What's needed is an exact copy of all the data below, without pictures.

==== Provided material

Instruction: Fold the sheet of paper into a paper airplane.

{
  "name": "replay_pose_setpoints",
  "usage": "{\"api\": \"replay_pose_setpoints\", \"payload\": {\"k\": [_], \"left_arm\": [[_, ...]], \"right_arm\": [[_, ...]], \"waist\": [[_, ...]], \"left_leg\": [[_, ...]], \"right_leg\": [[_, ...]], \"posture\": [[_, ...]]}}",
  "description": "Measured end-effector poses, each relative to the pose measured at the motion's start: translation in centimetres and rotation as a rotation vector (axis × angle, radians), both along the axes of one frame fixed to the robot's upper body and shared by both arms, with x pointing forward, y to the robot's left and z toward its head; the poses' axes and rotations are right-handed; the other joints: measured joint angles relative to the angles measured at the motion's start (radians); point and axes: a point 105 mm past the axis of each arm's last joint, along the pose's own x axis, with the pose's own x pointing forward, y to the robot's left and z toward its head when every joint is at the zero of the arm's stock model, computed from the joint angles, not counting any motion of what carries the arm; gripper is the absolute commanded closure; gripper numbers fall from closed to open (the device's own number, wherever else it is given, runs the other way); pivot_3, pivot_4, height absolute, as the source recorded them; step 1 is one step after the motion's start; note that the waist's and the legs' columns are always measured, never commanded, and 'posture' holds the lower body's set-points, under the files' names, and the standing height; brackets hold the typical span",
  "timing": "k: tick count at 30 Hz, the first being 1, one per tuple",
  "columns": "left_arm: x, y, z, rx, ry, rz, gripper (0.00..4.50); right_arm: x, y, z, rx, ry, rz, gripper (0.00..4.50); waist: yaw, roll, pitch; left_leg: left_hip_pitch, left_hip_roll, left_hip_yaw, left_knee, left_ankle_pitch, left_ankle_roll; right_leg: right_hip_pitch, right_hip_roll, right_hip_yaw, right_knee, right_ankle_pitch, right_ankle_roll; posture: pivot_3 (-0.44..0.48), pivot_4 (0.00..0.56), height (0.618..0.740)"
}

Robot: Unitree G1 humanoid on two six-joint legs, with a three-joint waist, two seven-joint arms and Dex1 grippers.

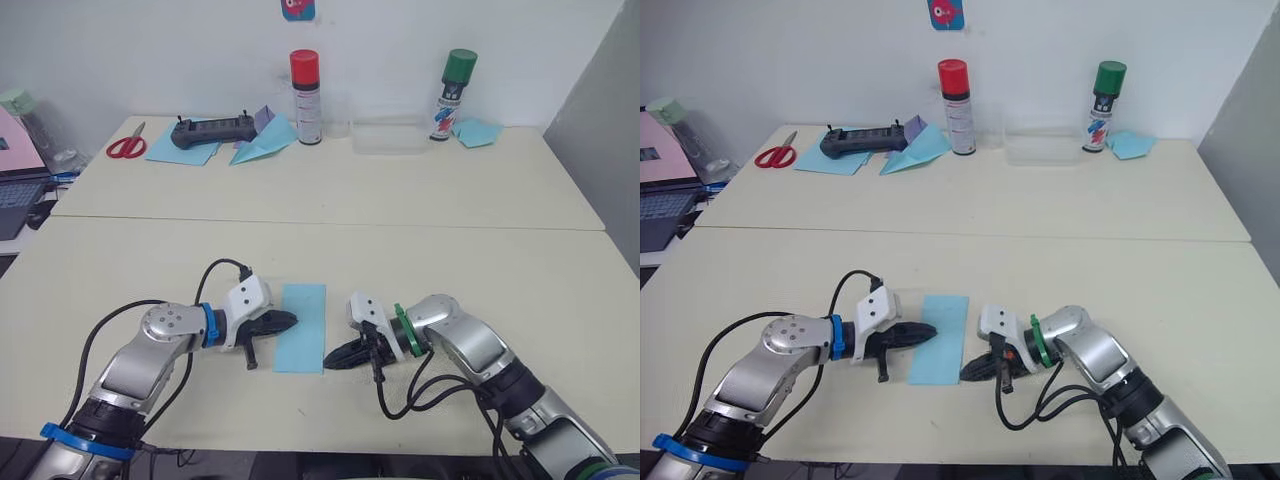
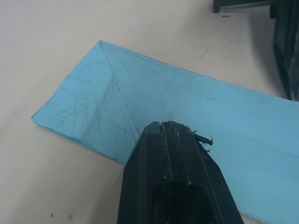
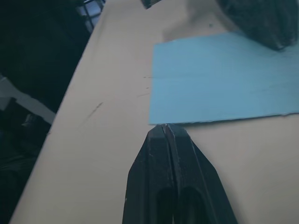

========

_Task solution_:
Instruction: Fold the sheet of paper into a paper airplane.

{
  "name": "replay_pose_setpoints",
  "usage": "{\"api\": \"replay_pose_setpoints\", \"payload\": {\"k\": [_], \"left_arm\": [[_, ...]], \"right_arm\": [[_, ...]], \"waist\": [[_, ...]], \"left_leg\": [[_, ...]], \"right_leg\": [[_, ...]], \"posture\": [[_, ...]]}}",
  "description": "Measured end-effector poses, each relative to the pose measured at the motion's start: translation in centimetres and rotation as a rotation vector (axis × angle, radians), both along the axes of one frame fixed to the robot's upper body and shared by both arms, with x pointing forward, y to the robot's left and z toward its head; the poses' axes and rotations are right-handed; the other joints: measured joint angles relative to the angles measured at the motion's start (radians); point and axes: a point 105 mm past the axis of each arm's last joint, along the pose's own x axis, with the pose's own x pointing forward, y to the robot's left and z toward its head when every joint is at the zero of the arm's stock model, computed from the joint angles, not counting any motion of what carries the arm; gripper is the absolute commanded closure; gripper numbers fall from closed to open (the device's own number, wherever else it is given, runs the other way); pivot_3, pivot_4, height absolute, as the source recorded them; step 1 is one step after the motion's start; note that the waist's and the legs' columns are always measured, never commanded, and 'posture' holds the lower body's set-points, under the files' names, and the standing height; brackets hold the typical span",
  "timing": "k: tick count at 30 Hz, the first being 1, one per tuple",
  "columns": "left_arm: x, y, z, rx, ry, rz, gripper (0.00..4.50); right_arm: x, y, z, rx, ry, rz, gripper (0.00..4.50); waist: yaw, roll, pitch; left_leg: left_hip_pitch, left_hip_roll, left_hip_yaw, left_knee, left_ankle_pitch, left_ankle_roll; right_leg: right_hip_pitch, right_hip_roll, right_hip_yaw, right_knee, right_ankle_pitch, right_ankle_roll; posture: pivot_3 (-0.44..0.48), pivot_4 (0.00..0.56), height (0.618..0.740)"
}

Robot: Unitree G1 humanoid on two six-joint legs, with a three-joint waist, two seven-joint arms and Dex1 grippers.

No more output is required for the exercise.